◆ **Exercise**
List each line of the data that holds the string "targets".

◆ **Records from a data source**

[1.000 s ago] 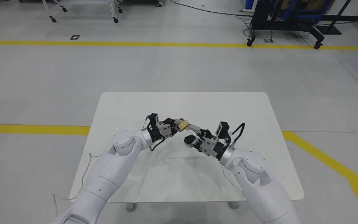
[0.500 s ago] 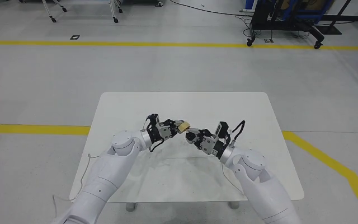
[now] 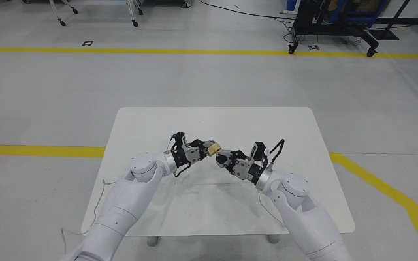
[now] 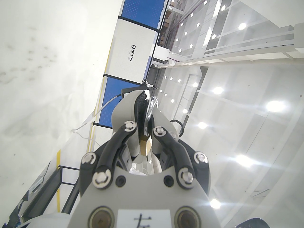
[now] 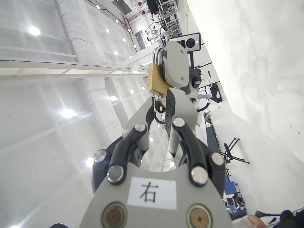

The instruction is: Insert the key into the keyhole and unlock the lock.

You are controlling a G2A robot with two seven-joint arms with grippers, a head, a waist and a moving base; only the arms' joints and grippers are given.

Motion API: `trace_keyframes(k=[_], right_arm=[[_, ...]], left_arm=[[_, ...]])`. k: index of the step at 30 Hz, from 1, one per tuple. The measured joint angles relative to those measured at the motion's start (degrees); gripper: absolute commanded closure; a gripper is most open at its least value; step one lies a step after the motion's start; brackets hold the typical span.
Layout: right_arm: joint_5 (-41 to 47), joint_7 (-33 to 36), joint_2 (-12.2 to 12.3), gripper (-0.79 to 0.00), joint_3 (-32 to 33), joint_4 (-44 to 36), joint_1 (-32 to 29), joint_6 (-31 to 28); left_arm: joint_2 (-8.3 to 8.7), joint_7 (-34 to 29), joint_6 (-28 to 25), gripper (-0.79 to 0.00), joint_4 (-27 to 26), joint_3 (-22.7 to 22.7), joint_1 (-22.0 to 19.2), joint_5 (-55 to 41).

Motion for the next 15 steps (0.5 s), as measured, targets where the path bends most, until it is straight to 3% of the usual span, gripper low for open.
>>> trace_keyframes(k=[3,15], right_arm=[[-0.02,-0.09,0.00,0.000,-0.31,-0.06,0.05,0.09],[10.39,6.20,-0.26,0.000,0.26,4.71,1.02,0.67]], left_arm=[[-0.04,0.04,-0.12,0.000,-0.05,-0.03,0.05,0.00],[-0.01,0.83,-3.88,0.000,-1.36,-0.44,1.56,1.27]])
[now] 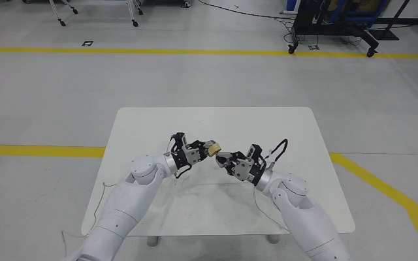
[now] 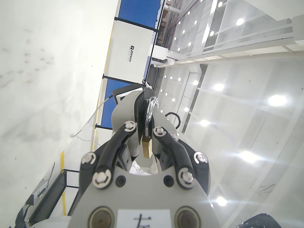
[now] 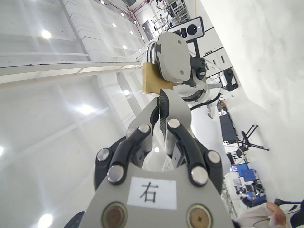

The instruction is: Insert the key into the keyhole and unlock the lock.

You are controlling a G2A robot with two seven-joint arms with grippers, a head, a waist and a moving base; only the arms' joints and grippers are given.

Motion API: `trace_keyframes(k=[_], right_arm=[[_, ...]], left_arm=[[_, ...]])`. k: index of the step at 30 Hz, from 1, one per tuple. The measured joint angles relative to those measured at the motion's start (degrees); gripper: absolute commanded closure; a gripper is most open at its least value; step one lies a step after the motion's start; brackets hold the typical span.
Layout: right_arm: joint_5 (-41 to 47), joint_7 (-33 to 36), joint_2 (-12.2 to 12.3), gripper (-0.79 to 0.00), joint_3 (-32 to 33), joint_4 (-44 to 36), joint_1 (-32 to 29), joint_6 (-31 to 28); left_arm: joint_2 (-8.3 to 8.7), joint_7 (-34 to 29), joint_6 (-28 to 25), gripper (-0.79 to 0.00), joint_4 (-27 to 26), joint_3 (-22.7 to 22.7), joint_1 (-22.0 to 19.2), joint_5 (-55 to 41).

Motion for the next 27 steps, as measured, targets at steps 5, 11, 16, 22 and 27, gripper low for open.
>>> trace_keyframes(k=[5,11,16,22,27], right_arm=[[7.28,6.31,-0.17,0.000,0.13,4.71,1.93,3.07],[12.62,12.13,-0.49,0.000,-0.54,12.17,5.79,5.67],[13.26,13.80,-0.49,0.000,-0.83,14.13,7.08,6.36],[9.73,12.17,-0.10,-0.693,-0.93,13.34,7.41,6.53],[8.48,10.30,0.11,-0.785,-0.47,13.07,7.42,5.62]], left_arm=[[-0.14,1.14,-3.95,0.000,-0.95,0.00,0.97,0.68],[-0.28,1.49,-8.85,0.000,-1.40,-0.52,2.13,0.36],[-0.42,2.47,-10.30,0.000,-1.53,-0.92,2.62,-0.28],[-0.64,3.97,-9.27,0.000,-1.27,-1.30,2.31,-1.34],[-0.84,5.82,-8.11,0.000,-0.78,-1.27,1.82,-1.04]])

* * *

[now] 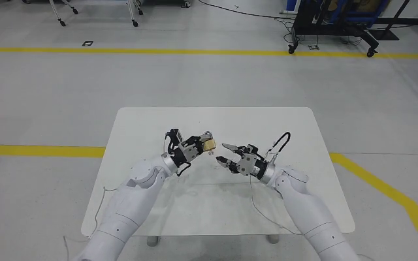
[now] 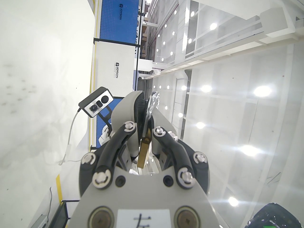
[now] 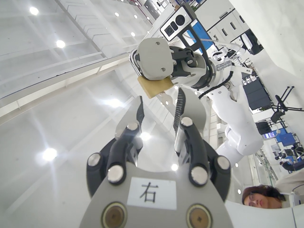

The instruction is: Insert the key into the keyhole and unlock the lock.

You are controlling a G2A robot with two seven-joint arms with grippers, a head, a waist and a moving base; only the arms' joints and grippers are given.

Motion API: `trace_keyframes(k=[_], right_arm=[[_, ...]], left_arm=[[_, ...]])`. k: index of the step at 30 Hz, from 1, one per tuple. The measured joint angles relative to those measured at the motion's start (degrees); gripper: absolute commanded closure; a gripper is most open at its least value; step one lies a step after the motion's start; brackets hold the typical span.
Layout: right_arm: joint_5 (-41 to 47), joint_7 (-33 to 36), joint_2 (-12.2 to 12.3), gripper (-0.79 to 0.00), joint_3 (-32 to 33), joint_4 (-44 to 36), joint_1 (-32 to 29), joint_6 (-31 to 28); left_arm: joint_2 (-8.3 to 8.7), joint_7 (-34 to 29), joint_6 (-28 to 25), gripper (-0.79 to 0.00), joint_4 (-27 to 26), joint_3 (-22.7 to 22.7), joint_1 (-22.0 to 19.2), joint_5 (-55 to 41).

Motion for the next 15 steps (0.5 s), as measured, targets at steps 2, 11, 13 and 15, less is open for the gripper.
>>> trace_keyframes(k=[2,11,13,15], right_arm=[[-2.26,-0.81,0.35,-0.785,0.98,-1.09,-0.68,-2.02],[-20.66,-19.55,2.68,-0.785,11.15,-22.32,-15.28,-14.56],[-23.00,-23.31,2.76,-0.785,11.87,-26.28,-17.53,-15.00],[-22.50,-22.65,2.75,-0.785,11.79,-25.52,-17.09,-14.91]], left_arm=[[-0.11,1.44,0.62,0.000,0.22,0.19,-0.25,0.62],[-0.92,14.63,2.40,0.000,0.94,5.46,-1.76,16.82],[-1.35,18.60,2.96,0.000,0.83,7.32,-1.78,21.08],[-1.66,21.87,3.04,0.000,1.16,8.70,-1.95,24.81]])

◆ **Your response**
Motion for the next 15 steps (0.5 s), as measured, targets where the path bends most, until it is straight to 3% of the usual span, gripper low for open.
Motion for the next 27 steps, as measured, targets at steps 5, 11, 16, 22 and 27, gripper low for open.
Motion for the next 15 steps (0.5 s), as measured, targets at steps 2, 11, 13 and 15, less is open for the gripper.

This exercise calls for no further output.